Look through the data that follows and copy each line with the string "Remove".

[Start of Attachment]

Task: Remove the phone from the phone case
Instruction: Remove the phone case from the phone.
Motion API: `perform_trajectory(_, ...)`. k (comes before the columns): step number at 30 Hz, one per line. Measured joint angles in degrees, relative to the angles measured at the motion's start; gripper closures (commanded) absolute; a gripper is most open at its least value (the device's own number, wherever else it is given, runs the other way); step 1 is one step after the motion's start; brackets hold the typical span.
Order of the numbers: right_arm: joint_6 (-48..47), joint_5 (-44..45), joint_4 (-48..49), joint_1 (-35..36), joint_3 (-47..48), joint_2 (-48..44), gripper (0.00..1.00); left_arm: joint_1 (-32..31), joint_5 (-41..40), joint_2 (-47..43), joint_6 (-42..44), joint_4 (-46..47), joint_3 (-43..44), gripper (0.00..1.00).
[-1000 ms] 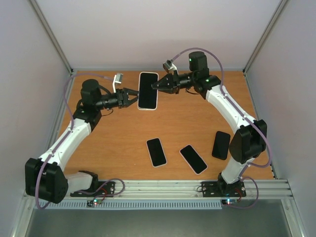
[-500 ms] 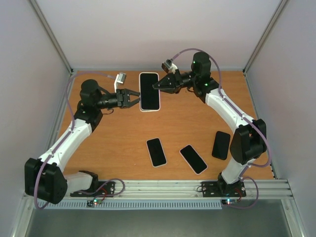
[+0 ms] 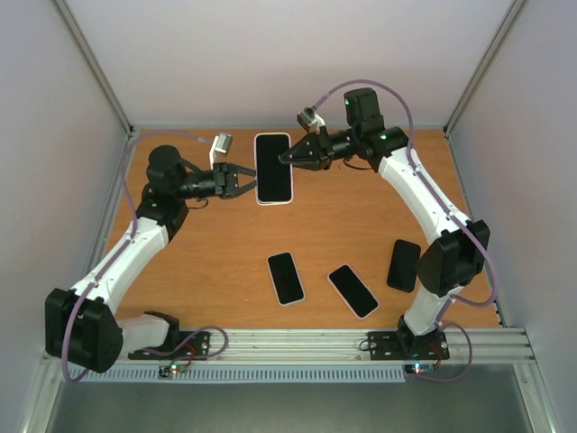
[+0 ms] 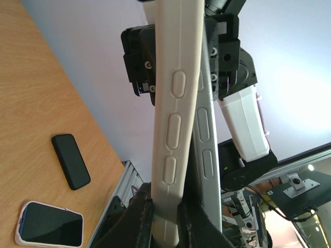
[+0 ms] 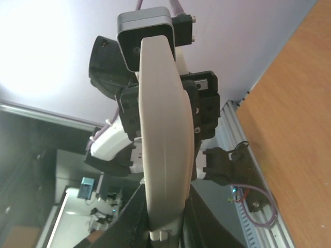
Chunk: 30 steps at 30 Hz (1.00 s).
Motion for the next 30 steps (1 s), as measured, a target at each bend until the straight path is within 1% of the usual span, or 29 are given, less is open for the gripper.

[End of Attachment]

• **Exercise output**:
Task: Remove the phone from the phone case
Instruction: Remove the phone case from the phone.

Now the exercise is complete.